**WHAT IS EXPECTED**
Please count the lines in the data below that hold "camera" and answer with the number by itself.

**SOURCE MATERIAL**
════════════════

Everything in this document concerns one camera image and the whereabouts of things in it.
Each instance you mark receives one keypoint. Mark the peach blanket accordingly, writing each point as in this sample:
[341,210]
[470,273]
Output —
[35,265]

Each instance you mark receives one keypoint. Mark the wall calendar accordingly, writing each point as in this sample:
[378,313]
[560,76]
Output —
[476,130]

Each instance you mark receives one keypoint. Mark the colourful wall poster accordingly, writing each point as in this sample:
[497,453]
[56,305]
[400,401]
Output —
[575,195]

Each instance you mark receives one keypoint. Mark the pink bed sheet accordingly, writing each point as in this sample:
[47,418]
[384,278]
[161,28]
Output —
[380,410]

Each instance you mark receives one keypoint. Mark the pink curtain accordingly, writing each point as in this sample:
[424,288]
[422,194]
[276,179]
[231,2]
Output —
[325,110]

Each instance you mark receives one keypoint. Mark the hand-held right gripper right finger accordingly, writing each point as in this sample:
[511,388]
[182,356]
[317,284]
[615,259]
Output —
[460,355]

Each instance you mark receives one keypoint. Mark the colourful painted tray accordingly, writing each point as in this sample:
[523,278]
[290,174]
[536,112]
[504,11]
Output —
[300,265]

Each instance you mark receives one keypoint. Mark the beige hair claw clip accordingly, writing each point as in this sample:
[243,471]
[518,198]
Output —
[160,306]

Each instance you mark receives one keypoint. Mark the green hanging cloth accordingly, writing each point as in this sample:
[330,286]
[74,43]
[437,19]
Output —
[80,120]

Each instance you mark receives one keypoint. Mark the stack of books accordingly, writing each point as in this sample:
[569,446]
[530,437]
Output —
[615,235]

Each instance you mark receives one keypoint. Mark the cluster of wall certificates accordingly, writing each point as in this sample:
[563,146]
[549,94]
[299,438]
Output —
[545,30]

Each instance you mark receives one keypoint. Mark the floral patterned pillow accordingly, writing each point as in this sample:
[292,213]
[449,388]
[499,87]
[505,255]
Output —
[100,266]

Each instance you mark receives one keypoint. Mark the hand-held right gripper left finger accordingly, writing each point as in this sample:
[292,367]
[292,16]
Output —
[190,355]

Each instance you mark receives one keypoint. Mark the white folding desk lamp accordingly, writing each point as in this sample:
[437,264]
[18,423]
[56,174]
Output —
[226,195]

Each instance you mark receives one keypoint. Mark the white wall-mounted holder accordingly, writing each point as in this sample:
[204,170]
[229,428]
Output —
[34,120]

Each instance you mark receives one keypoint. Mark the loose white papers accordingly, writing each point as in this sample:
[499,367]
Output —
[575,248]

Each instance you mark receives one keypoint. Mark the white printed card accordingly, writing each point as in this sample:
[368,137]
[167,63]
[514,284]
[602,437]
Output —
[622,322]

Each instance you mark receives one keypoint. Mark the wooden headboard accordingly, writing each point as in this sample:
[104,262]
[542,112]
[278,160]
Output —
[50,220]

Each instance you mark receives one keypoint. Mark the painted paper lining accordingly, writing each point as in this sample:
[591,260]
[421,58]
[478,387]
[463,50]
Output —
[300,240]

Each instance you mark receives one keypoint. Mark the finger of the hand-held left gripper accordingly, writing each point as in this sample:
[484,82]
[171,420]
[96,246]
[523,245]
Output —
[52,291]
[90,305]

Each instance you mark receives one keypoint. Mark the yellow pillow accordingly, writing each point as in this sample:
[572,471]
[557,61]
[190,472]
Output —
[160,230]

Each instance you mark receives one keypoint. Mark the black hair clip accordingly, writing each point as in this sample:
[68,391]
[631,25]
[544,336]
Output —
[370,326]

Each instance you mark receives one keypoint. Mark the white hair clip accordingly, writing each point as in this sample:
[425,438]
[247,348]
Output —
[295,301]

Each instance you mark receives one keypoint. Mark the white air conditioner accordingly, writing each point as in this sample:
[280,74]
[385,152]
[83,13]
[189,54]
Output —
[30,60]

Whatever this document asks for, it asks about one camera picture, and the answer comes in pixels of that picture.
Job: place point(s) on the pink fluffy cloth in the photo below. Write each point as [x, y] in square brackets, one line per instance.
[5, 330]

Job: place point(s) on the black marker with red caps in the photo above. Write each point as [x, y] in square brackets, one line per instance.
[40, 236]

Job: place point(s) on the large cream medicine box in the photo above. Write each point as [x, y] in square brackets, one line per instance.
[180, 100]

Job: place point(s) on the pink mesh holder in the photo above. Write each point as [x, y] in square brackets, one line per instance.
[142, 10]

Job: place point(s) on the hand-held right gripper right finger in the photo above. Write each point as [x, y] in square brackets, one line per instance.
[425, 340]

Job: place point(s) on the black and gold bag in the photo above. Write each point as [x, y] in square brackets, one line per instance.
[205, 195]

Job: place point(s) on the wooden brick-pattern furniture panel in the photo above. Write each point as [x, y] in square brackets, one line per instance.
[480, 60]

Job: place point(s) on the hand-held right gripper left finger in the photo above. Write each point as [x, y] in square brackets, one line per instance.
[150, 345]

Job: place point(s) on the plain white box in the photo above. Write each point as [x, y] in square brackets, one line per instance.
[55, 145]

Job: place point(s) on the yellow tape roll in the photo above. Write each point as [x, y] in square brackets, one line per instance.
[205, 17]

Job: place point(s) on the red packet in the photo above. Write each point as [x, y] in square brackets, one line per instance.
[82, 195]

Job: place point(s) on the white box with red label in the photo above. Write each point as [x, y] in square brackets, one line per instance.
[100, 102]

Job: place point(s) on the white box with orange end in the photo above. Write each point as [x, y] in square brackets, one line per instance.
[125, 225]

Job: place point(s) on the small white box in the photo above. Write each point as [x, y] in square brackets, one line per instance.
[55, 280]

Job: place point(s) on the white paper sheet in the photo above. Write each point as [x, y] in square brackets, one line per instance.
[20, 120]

════════════════

**YOUR SOLUTION**
2